Son House, un bluesman adelantado a su tiempo

Hace 27 años murió un hombre que tuvo una vida de miseria y pesadumbre, su nombre era Son House y lamentablemente no tuvo un reconocimiento por su tremendo legado musical durante su vida, por eso fue un adelantado a su tiempo. Después de su muerte sus discos comenzaron a venderse como pan caliente y recién ahí fue valorado como uno de los más grandes pioneros del blues.

Ahora te recomiendo (algo que yo siempre hago), ponerle play a los videos mientras lees la triste y visceral historia de este hombre del blues.

House, nació en Riverston a 3 kilómetros de Misissippi en 1902, y  desde pequeño trabajó duro recogiendo algodón, como chef de cocina, cargando maletas, como operario de tractor, como ganadero, entre otros. Su cercanía a la religión lo llevó a querer convertirse en un predicador bautista a los 15 años, incluso confesó que sintió una llamada divina para seguir a Dios. Sin embargo, pareciera que Dios quería que él se dedicara a hacer blues.

Aunque la religión se oponía a esta música del diablo, Son House, inspirado en conocidos pioneros del blues como Willie Wilson y Rubin Lacy, pronto dedicó su tiempo a practicar con una humilde guitarra, sus primeras pentatónicas.

Fue así como Son House se convirtió en un gran músico y hasta tuvo como discípulo a otra leyenda del blues, Robert Johnson, quien fue su mejor aprendiz.

Un poco antes de grabar sus primeras canciones, el músico pasó unos años en la cárcel de Parchman, acusado de cometer homicidio. En la canción Missisippi County Farm Blues’ confiesa haber asesinado a una mujer.

 

Comenzó a grabar en 1930 para la discográfica Paramount Records y para la Biblioteca del Congreso. Unos de sus temas más famosos es la autobiográfica  Preachin’ the blues, que habla de su dicotomía entre la vida del alcohol y la religión.

Oh, I’d-a had religion, Lord, this every day

Oh, I’d-a had religion, Lord, this every day

But the womens and whiskey, well, they would not set me free

Otros de los temas grabados fueron Dry Spell Blues y Clarksdale Moan. Tristemente el disco fue un fracaso de ventas, y estas canciones no fueron reconocidas hasta la muerte del músico, las que ayudaron a cimentar la leyenda de Son House.

Luego de su fracaso, en 1943 se muda a Nueva York, y más tarde abandona la música para dedicarse a trabajar como lo hizo de niño y desaparece de la escena.

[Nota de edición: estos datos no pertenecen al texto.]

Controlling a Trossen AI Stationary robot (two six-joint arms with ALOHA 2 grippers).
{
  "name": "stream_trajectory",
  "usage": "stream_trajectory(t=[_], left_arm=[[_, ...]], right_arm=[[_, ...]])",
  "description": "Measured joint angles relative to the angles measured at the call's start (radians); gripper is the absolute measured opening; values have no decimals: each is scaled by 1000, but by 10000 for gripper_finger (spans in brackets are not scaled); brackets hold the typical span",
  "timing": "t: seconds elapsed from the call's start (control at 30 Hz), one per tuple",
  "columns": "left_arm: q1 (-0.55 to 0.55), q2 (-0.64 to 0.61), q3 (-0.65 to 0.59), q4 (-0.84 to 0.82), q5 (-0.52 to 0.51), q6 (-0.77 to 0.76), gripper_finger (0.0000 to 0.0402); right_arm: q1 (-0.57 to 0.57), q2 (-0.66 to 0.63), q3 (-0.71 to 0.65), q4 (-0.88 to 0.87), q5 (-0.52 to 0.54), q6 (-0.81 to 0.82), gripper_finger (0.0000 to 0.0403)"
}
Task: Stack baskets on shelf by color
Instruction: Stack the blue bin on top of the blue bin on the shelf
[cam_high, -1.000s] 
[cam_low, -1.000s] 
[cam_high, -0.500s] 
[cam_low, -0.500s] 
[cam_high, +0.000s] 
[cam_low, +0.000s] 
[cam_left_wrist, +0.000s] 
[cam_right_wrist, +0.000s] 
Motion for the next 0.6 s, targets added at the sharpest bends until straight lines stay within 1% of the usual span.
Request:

Después de 20 años sin importarle a nadie la vida de Son House, un vocalista blanco se decide a buscar a la leyenda y le envió un telegrama que decía: “Si usted es el Son House que grabó para Paramount en los años 30 y para la Biblioteca del Congreso en los 40, por favor llame a cobro revertido a Memphis”.

A causa de esto, House devolvió la llamada y volvió a las pistas pero con un deteriorado estado físico. Estaba todo el tiempo en su casa, con temblores en las manos, ebrio y ya se le habían olvidado sus canciones. El mismo músico que lo encontró tuvo que volver a enseñarle a tocar sus propios temas.

En el 60’ volvió a los escenarios y esta vez con algo más de reconocimiento tocó en festivales en Nueva York y en París. Sin embargo la prosperidad no duró mucho y cayó nuevamente en el alcohol. Hasta que decidió retirarse para siempre.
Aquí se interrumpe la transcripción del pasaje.